> _Problem description_: Track down every line below that holds "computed" and copy it.

Dataset entries
═══

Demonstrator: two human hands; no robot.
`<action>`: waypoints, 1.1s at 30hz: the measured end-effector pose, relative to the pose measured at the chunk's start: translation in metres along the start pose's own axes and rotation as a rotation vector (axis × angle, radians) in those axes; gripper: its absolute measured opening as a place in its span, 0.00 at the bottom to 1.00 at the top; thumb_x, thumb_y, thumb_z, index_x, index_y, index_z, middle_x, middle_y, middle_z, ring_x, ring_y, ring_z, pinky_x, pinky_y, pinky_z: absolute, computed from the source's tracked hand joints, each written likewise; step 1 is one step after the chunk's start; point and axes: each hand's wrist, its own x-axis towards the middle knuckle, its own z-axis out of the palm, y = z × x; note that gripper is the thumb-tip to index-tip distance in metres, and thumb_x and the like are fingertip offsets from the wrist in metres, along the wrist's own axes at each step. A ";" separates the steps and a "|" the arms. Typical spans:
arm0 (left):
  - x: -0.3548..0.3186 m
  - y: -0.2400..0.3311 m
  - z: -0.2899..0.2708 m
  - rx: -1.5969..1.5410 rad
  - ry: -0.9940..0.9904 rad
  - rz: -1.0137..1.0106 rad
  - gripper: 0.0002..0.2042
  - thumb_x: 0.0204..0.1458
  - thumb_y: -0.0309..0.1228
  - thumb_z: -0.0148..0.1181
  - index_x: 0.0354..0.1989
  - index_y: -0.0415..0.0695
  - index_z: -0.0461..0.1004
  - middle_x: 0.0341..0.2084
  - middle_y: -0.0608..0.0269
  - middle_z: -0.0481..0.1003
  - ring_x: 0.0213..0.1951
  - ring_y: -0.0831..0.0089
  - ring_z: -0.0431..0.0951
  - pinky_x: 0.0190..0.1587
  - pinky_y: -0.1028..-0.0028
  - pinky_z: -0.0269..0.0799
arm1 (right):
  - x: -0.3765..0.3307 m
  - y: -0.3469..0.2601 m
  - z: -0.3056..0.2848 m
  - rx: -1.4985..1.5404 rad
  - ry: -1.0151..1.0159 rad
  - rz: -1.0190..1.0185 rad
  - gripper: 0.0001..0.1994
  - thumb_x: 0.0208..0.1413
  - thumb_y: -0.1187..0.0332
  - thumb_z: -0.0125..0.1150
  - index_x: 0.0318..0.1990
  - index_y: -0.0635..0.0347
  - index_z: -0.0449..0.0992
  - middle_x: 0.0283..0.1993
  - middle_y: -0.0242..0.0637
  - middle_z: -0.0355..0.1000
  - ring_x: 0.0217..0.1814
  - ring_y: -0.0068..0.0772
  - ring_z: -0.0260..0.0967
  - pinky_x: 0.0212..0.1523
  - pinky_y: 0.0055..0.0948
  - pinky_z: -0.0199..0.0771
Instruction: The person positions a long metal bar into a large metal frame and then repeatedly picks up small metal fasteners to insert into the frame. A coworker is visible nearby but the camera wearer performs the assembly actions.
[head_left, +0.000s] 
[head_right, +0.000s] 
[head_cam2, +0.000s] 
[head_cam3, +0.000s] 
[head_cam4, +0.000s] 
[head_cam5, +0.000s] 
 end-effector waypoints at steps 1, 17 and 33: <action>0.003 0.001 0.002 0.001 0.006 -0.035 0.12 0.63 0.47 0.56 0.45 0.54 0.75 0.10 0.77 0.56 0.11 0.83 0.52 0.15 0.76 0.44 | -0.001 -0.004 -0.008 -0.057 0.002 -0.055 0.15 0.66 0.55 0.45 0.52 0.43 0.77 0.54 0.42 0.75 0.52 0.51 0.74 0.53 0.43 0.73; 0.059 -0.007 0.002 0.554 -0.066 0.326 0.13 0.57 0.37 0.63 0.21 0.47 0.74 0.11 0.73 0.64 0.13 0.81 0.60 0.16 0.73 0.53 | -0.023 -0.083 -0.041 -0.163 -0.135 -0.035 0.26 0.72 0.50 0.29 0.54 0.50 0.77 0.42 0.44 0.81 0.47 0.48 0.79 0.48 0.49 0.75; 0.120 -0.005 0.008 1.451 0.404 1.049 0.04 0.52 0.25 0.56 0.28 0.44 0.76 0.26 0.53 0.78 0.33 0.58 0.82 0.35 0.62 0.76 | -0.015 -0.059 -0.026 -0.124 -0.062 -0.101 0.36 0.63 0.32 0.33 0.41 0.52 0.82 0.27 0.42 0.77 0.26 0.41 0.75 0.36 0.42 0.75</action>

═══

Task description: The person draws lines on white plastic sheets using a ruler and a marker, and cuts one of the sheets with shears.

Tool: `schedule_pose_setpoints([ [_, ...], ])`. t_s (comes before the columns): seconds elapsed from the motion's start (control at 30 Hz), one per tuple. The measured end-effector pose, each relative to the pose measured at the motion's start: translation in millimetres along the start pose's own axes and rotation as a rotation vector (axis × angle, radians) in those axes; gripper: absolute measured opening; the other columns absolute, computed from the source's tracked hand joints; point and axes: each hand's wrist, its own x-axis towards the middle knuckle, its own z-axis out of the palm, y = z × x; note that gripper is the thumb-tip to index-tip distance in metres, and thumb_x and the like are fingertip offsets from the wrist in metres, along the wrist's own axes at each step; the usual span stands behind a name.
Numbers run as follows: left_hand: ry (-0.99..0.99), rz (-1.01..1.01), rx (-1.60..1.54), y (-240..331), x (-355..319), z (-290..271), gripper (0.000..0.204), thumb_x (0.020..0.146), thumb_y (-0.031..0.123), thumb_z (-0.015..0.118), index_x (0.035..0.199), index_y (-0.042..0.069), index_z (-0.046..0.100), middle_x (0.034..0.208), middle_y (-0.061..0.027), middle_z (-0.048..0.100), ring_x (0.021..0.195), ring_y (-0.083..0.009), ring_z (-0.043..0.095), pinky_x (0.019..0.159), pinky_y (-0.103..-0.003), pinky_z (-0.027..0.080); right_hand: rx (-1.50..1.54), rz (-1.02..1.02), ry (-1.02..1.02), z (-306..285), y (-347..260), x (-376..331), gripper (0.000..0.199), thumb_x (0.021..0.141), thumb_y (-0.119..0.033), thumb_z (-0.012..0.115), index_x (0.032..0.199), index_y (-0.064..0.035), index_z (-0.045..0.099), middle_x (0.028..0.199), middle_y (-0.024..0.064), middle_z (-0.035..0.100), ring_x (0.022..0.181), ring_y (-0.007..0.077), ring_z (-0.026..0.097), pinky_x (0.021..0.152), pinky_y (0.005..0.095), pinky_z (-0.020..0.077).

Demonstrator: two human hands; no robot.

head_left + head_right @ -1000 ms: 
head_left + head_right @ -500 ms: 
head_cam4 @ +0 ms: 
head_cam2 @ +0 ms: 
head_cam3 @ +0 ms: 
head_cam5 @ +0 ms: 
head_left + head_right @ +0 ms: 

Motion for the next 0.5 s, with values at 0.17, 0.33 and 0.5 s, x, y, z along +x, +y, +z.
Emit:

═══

> _Response area_:
`<action>`: waypoints, 1.1s at 30hz: the measured end-effector pose, relative to the pose measured at the chunk's start: translation in metres along the start pose's own axes and rotation as a rotation vector (axis × angle, radians) in those axes; gripper: its absolute measured opening as a place in its span, 0.00 at the bottom to 1.00 at the top; thumb_x, thumb_y, thumb_z, index_x, index_y, index_z, middle_x, middle_y, middle_z, ring_x, ring_y, ring_z, pinky_x, pinky_y, pinky_z: absolute, computed from the source's tracked hand joints, each written likewise; step 1 is one step after the chunk's start; point and axes: each hand's wrist, its own x-axis towards the middle knuckle, its own z-axis out of the palm, y = z × x; note that gripper is the thumb-tip to index-tip distance in metres, and thumb_x and the like are fingertip offsets from the wrist in metres, along the wrist's own axes at each step. A ";" separates the steps and a "|" the arms. Typical spans:
Tool: `schedule_pose_setpoints([ [_, ...], ])`. t_s (comes before the columns): seconds elapsed from the motion's start (control at 30 Hz), one per tuple. The measured end-effector pose, each relative to the pose measured at the motion's start: translation in millimetres along the start pose's own axes and rotation as a rotation vector (axis × angle, radians) in those axes; gripper: absolute measured opening; the other columns absolute, computed from the source's tracked hand joints; point and axes: each hand's wrist, its own x-axis towards the middle knuckle, its own z-axis out of the palm, y = z × x; note that gripper is the thumb-tip to index-tip distance in metres, and thumb_x and the like are fingertip offsets from the wrist in metres, along the wrist's own axes at each step; the usual span stands behind a name.

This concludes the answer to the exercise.